§ BRIEF
With the pictures left out, reproduce exactly the lines running from the line with "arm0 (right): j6" to the last line of the material below.

THE DATA section start

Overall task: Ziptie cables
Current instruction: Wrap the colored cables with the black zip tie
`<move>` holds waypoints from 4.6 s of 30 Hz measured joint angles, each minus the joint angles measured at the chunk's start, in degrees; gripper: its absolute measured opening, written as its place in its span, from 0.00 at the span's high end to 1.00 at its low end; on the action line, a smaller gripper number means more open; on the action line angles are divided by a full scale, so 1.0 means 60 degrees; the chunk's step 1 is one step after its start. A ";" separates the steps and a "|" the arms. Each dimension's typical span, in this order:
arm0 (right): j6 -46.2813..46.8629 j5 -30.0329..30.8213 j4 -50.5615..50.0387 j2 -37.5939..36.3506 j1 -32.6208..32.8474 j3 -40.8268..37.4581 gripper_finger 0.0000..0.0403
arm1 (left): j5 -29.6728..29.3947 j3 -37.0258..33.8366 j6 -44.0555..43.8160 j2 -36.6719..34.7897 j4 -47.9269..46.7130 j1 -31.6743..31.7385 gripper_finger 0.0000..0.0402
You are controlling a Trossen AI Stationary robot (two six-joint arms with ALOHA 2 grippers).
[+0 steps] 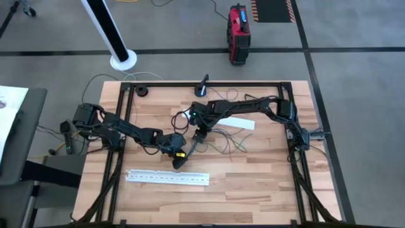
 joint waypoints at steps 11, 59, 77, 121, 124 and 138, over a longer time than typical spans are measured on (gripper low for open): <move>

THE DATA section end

§ ANSWER SPACE
arm0 (right): j6 -46.2813..46.8629 j5 -30.0329..30.8213 j4 -50.5615..50.0387 j2 -37.5939..36.3506 j1 -32.6208..32.8474 j3 -40.8268..37.4581 gripper_finger 0.0000..0.0403
arm1 (left): j5 -29.6728..29.3947 j3 -37.0258..33.8366 j6 -44.0555..43.8160 j2 -36.6719..34.7897 j4 -47.9269..46.7130 j1 -31.6743..31.7385 gripper_finger 0.0000..0.0402
You are controlling a Trossen AI Stationary robot (two six-joint arms with ALOHA 2 grippers).
[+0 steps] 
 joint waypoints at steps 11, 59, 77, 121, 124 and 138, over a longer time than typical spans are measured on (gripper low for open): <move>

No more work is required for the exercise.